"So lange ich
hier wohne, so lange komme ich
auch auf Tauras Weihnachtsmarkt!"
lässt Sabine Driest keinen Zweifel
aufkommen. Zusammen mit ihrem
Ehemann Joachim hat sie die
wenigen Schritte zu Tauras Marktplatz
auch in diesem Jahr nicht bereut.
"Unser Markt ist schön wie jedesmal.
Und das Wetter haben wir auch
fast immer auf unserer Seite.
Wir haben sogar schon Familienfeiern
verschoben, nur um hier sein
zu können!" war von beiden zu
erfahren. Und eine größere Anerkennung
kann man den Organisatoren und
Händlern auf Tauras guter Stube
auch fast gar nicht entgegenbringen.
Zahlt sich doch ihre wochenlange
Vorbereitung aus, wenn die Tauraer
mit freudigen Gesichtern den
Marktplatz bevölkern und von
Bude zu Bude schlendern, sich
bei Glühwein und Bratwurst treffen
und klönen. Und das Flair in
Taura ist auch das Besondere,
was alle Besucher jedes Jahr
aufs Neue anzieht.
Anja Smarsly
hatte noch einen weiteren Grund
in Tauras Ortszentrum zu kommen.
Ihre Tochter Lilly Wilhelmine
erwartete sehnsüchtig den
Weihnachtsmann. Als dieser dem
kleinen Mädchen gegenüber stand,
war allerdings die Angst dann
doch größer als die Neugier.
Da konnte auch die Tasse mit
der leckeren Schokolade aus
des Weihnachtsmanns großen Sack
die Zweijährige nur bedingt
trösten. Besonders begeistert
war Anja Smarsly vom Programm
des Kindergartens und der Grundschule
auf der kleinen Bühne. "Im nächsten
Jahr singt Lilly Wilhelmine
dann auch selbst mit" ist sich
die 37jährige sicher.

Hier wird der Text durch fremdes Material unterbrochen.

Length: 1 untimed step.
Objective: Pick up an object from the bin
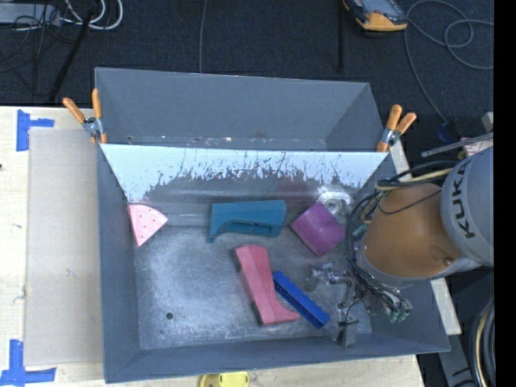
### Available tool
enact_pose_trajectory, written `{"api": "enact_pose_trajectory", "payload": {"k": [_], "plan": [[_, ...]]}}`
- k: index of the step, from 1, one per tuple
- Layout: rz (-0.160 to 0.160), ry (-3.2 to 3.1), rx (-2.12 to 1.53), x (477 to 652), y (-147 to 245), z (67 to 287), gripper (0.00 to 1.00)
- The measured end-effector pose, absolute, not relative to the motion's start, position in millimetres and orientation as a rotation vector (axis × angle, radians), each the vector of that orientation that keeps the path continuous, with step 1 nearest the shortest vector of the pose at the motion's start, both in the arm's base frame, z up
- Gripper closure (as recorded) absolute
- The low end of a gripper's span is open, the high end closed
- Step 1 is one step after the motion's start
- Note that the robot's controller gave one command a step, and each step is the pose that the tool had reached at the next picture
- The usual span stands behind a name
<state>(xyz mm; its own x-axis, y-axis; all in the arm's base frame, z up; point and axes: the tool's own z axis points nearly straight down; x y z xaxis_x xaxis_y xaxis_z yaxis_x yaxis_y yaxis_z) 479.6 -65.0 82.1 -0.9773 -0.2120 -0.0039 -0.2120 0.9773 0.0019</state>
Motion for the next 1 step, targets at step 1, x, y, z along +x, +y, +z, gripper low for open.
{"api": "enact_pose_trajectory", "payload": {"k": [1], "plan": [[-0.002,3.040,-0.781,476.6,-82.2,90.9,0.00]]}}
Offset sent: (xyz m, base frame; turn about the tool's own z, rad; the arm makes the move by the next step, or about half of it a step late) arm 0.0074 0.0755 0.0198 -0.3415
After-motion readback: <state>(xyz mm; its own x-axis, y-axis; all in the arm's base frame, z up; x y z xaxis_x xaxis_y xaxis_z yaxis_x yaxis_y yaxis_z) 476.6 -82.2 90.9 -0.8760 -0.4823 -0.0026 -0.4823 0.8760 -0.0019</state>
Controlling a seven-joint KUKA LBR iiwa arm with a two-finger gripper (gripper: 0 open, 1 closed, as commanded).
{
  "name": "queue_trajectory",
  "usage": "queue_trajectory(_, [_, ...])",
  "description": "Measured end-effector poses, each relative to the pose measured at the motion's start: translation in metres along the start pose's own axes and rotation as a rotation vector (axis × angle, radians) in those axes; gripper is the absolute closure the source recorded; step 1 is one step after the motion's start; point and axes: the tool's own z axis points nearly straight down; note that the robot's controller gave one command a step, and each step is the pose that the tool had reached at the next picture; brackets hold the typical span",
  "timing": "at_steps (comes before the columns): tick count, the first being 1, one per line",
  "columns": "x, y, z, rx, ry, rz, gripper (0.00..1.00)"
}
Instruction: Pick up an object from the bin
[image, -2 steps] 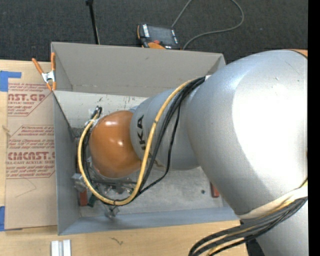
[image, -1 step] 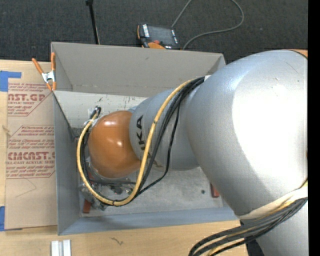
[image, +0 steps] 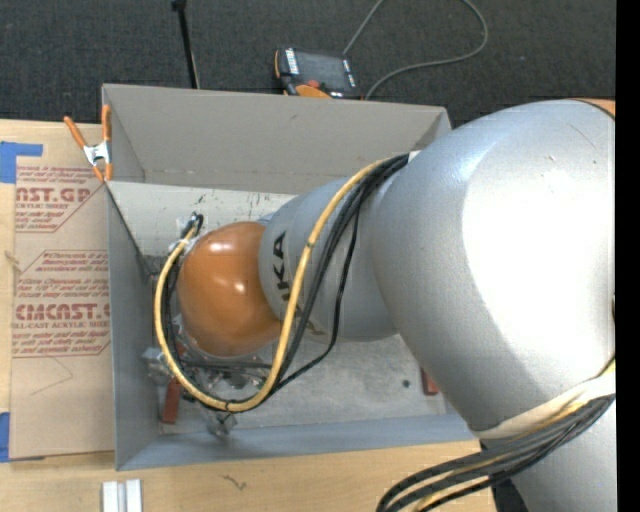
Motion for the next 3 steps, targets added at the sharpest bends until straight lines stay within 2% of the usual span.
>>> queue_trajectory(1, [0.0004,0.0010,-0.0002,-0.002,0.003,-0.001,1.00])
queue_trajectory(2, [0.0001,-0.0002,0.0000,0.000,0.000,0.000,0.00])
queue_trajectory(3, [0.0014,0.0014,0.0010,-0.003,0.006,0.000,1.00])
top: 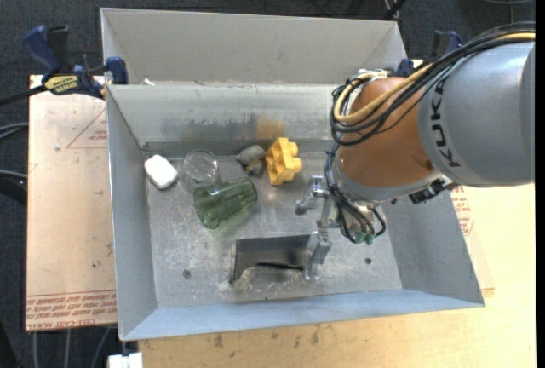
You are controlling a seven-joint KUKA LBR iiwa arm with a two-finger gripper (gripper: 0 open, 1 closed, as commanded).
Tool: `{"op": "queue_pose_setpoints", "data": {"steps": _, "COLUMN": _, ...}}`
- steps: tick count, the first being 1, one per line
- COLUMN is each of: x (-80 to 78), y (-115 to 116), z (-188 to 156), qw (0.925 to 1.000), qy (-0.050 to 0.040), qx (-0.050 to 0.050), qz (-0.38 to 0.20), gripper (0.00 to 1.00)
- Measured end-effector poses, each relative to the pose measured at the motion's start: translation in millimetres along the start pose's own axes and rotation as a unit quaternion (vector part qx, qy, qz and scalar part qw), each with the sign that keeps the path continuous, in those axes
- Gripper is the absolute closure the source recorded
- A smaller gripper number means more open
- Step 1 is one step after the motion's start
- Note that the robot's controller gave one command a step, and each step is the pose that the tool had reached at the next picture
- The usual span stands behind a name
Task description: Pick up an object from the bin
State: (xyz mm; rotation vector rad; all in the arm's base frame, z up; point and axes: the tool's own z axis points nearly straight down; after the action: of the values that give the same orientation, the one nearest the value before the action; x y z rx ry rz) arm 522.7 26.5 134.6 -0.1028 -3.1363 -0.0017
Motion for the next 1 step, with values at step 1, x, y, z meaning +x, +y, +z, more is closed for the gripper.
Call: {"op": "queue_pose_setpoints", "data": {"steps": 1, "x": 22.7, "y": 24.6, "z": 6.2, "qw": 0.9997, "qy": -0.0010, "qx": 0.000, "qz": 0.024, "gripper": 0.00}}
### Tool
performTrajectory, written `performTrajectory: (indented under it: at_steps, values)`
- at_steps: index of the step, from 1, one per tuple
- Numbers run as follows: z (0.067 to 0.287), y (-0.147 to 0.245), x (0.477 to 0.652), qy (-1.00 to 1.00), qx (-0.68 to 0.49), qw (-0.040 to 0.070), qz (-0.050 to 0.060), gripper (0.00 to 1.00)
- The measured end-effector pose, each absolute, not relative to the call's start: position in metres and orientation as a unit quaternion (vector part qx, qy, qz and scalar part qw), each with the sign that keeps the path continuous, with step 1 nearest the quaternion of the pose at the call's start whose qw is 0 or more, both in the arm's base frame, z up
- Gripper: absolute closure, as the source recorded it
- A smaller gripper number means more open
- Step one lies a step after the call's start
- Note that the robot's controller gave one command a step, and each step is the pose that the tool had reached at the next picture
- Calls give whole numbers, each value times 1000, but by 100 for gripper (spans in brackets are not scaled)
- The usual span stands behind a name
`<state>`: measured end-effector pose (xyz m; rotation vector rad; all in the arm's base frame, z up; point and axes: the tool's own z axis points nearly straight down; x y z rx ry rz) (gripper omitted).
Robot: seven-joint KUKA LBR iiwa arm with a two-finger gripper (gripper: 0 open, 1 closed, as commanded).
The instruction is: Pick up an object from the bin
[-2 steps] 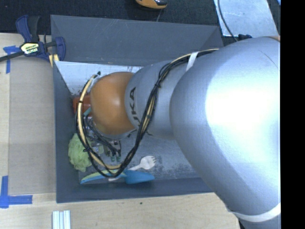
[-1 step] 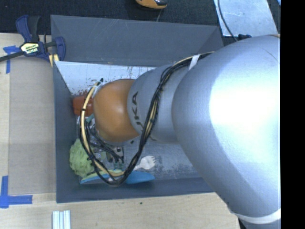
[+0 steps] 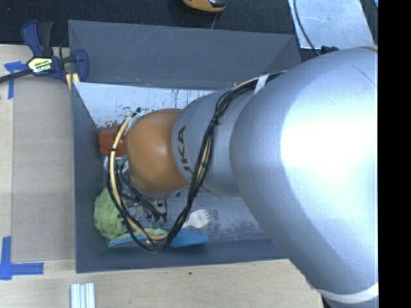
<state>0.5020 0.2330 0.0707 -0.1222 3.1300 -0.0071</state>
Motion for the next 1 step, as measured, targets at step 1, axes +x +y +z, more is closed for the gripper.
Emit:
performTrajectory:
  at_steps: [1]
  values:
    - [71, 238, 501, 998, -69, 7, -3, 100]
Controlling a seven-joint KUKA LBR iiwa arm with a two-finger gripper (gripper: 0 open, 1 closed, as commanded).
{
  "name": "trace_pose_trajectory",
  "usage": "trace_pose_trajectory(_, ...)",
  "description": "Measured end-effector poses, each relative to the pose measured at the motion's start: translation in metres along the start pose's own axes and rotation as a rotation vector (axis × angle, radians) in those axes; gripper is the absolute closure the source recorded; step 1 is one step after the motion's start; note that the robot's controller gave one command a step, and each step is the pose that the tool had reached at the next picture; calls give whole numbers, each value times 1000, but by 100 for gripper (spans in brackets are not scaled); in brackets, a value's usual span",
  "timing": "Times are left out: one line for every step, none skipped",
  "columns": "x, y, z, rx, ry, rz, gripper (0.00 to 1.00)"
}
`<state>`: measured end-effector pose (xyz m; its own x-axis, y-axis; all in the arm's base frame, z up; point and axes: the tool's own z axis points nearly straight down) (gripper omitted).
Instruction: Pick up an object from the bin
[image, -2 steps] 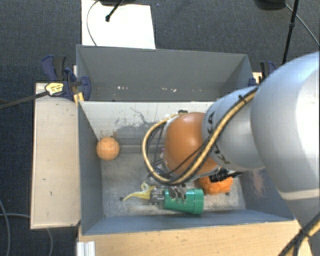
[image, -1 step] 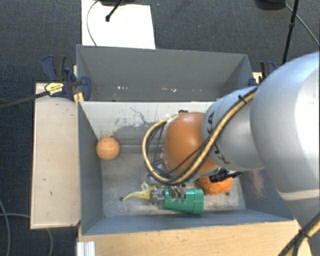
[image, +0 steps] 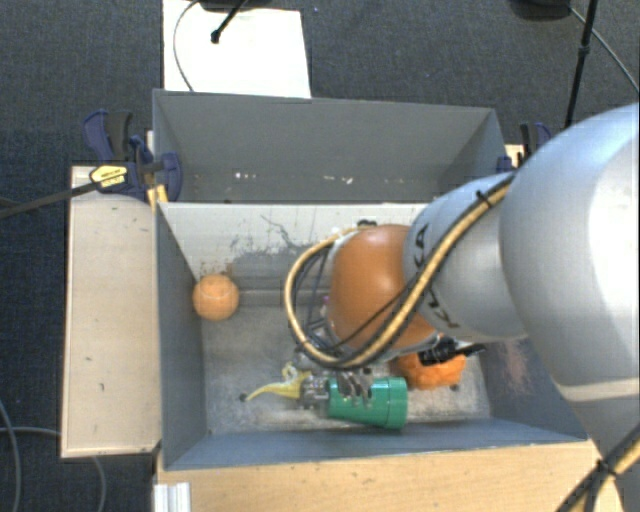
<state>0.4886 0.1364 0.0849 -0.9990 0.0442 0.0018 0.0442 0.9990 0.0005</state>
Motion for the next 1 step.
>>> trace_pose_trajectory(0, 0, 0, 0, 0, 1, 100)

Den
Lampionumzug in den Abendstunden
begleitete das Neukirchner Musikensemble
und Tauras Posaunenchor war
traditionsgemäß zur Eröffnungsansprache
des Tauraer Bürgermeisters
Klaus Vivus zu hören. "Tauras
Weihnachtsmarkt ist viel schöner
als der in Burgstädt." urteilten
Gabriele und Manfred Speck ohne
zu Zögern. "Schon alleine die
Preise stimmen. Ein großes Kompliment
an alle, die das machen!" Dennoch
resümierte Ute Grundei, dass
die Besucher etwas zurückhaltend
sind. "Man merkt schon, dass
nicht mehr so viel Geld bei
den Leuten da ist." Zusammen
mit ihrer Tochter verkaufte
sie original erzgebirgische
Artikel in ihrer hübsch geschmückten
Hütte.
Im Weihnachtsmarkt-Kaffee
im Gewerbehaus schenkten Siegrid
Brodd, Doris Jirmann, Hanna
Fischer und weitere fleißige
Damen rund 180 Tassen Kaffee
aus. Auch Tee und Cappuccino
gab es zu Blechkuchen, Torte
und Stollen. Und Erika Bonitz
betreute den Glockenbasar zu
Gunsten des Tauraer Kirchengeläuts.
Ansteigende Unterstützung verzeichnete
Kulturvereinschefin Heidemarie
Neye. "Bei den Vorbereitungen
und der Organisation packen
mittlerweile auch Leute mit
an, die gar nicht bei uns im
Verein sind. Tauras Weihnachtsmarkt
ist eben echte Tradition geworden,
an die viele ihr Herz gehängt
haben" meinte sie, bevor die
Gruppe Adora aus Burgstädt mit
A-CapellaGesang die Gäste verabschiedete.